== Segment start ==
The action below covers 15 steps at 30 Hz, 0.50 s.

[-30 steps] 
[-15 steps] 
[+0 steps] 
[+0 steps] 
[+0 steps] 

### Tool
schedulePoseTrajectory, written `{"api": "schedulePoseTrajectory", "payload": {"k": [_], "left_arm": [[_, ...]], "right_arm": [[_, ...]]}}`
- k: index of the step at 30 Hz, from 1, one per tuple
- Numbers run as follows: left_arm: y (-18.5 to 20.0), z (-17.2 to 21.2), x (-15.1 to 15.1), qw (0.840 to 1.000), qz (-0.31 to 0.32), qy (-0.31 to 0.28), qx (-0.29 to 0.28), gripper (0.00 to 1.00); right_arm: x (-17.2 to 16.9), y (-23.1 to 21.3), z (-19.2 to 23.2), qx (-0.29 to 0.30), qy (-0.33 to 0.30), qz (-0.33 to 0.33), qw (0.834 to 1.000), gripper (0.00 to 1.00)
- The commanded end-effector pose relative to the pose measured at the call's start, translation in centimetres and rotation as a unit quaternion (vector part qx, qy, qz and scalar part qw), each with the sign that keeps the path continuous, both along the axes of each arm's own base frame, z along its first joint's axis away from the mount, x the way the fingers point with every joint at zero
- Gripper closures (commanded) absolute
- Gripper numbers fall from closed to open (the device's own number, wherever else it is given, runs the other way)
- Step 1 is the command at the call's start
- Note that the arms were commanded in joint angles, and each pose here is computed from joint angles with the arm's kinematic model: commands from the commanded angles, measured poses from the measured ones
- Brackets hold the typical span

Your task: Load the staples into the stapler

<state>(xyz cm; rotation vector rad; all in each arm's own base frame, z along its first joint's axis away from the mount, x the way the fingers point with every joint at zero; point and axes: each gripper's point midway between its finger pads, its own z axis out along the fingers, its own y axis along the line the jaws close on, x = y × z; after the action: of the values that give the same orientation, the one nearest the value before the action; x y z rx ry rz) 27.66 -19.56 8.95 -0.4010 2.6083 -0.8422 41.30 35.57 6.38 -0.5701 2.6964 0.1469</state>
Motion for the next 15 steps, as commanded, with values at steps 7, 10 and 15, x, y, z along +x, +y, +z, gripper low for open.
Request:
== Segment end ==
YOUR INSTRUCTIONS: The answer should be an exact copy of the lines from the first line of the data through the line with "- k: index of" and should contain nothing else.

WRITTEN RESPONSE:
The action below covers 15 steps at 30 Hz, 0.50 s.

[-30 steps] 
[-15 steps] 
[+0 steps] 
[+0 steps] 
[+0 steps] 

### Tool
schedulePoseTrajectory, written `{"api": "schedulePoseTrajectory", "payload": {"k": [_], "left_arm": [[_, ...]], "right_arm": [[_, ...]]}}`
- k: index of the step at 30 Hz, from 1, one per tuple

Work on this exercise has been completed.